After Chairman Jimmie Yee got done disenfranchising some 20-odd housing advocates with his arbitrary limits on public comment, his fellow conspirators on the Sacramento County Board of Supervisors took to replacing their landmark affordable housing policy with New Coke.
The taste in everyone’s mouth is still pretty nasty.
During a roughly three-hour hearing on Tuesday—one that played like deja vu for anyone following the county’s months-long reexamination of its six-year-old inclusionary housing ordinance—planners, builders, advocates and politicians quibbled over everything, from the average square footage of Sacramento County homes to whether progressive housing targets halted development, or if the economy did.
For his part, Yee expressed fatigue with the debate, and enacted a 30-minute public comment limit for each side. Counting up the speaker cards, he gave two minutes apiece to builders, but only a minute-and-a-half to advocates, since there were more of them.
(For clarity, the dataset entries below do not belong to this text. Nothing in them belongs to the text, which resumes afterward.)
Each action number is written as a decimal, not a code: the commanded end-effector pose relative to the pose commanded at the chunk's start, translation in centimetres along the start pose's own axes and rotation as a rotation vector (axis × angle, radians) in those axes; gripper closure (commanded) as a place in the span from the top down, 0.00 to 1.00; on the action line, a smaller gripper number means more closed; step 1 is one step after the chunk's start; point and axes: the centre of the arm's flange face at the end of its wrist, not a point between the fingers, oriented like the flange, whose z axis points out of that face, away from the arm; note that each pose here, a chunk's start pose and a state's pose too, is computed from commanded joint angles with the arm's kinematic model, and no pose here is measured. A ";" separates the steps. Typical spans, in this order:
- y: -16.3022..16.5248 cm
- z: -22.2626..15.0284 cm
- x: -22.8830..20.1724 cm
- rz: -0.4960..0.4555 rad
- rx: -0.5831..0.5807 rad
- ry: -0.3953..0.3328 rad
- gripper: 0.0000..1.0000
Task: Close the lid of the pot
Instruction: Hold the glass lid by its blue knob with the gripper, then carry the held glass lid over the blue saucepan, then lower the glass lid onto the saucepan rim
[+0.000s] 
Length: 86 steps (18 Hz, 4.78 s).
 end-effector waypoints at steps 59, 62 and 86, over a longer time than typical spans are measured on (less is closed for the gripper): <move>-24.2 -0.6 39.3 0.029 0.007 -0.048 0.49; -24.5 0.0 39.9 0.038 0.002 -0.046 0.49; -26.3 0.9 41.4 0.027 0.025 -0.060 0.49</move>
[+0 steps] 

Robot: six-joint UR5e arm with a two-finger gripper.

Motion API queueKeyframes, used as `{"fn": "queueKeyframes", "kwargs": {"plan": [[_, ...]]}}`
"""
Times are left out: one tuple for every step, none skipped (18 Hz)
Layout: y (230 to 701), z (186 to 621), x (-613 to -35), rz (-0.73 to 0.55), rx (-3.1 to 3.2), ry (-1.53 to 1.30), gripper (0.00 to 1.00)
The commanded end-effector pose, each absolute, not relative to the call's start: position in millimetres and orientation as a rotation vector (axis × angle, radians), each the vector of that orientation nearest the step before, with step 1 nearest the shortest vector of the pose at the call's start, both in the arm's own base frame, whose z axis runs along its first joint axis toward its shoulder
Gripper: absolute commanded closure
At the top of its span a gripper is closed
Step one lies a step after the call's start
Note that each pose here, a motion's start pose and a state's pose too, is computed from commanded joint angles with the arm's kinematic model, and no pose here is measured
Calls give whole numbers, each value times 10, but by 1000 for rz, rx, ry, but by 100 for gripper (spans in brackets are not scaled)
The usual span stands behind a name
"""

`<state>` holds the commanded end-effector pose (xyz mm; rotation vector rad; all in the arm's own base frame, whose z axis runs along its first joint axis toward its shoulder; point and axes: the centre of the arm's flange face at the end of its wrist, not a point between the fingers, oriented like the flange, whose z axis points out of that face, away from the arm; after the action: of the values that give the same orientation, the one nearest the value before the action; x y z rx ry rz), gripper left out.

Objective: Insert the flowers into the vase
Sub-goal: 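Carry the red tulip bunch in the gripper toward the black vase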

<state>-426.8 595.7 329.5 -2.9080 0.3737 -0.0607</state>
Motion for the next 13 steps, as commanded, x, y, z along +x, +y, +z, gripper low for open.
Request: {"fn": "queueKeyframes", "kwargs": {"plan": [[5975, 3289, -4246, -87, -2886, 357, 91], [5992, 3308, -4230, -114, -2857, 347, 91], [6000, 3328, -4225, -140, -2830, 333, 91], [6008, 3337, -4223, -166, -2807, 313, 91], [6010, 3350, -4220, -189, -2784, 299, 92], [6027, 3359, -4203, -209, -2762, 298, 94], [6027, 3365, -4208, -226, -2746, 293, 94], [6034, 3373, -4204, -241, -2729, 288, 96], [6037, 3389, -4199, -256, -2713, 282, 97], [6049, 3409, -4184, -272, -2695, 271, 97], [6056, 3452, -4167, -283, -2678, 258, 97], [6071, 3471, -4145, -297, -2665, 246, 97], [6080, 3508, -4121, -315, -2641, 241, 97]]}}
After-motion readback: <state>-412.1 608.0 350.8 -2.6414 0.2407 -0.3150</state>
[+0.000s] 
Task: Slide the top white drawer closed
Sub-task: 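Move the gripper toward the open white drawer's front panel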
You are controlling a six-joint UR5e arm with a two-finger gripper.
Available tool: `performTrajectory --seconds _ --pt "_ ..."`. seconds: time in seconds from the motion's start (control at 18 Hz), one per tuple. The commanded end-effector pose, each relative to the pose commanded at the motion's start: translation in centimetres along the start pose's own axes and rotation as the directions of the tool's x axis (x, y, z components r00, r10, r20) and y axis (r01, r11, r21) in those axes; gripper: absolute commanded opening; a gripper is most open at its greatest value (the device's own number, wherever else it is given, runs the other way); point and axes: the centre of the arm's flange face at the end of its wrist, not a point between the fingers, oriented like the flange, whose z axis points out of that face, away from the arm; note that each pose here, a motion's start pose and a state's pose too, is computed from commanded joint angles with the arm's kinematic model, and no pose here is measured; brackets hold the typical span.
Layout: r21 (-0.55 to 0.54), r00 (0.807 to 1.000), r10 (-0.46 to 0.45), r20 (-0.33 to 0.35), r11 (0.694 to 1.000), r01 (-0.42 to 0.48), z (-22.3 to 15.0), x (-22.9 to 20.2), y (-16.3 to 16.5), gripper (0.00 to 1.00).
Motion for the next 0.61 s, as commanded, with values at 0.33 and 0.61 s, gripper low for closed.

Yee probably thinks that’s representative democracy. Most of the housing speakers, at least the ones who weren’t rattled, just thought it sucked.
“Honestly, I’ve never felt disrespected coming into these chambers until today,” one blasted Yee.
“You’ve still got 30 seconds, if you want them,” Yee politely replied.
Since 2008, the county has mandated that developers set aside 15 percent of project land for low-, very low- and extremely low-income residents. Quickly after the landmark ordinance was approved, the development industry gummed up its implementation with lawsuits. Then the housing bubble popped and the ordinance never really got implemented.
Now that the economy is slowly picking its jaw off the floor, building interests are making the existing ordinance out to be the one thing standing in the way of Sacramento County’s comeback.
Aided by massive campaign contributions, they made a good enough case that all housing advocates could do is beg for a watered-down fee option. In short, big developers would be required to pay a certain amount per square foot into a housing trust fund.
But how much?
Builders wanted to pay $1.50 per square foot, but cap that out at $3,500, even if they were building the next McMansion.
According to Bob Shattuck of Lennar Homes, setting too high a fee “impacts our ability to reach our middle class buyers.
“There’s a gap between what we can feasibly do, and where the market is,” he added.
Advocates said developers needed to pay a minimum of $6 per square foot without any cap to get anywhere near the affordable housing targets that once garnered Sacramento County national prestige.
On Tuesday, supervisors split the baby—then gave both halves to the developers. The fee was set at $2.50 per square foot with no cap, based on the disputed assumption that the average home in the unincorporated county is 2,250 square feet.
The vote was 3-2, with Supervisor Don Nottoli voting against it because he thought it was too weak-tea, and Supervisor Susan Peters opposing it because she thought it was too hard on developers.
For Russell Rawlings, a low-income housing resident and disability rights activist, the consequences had little to do with developer profit margins.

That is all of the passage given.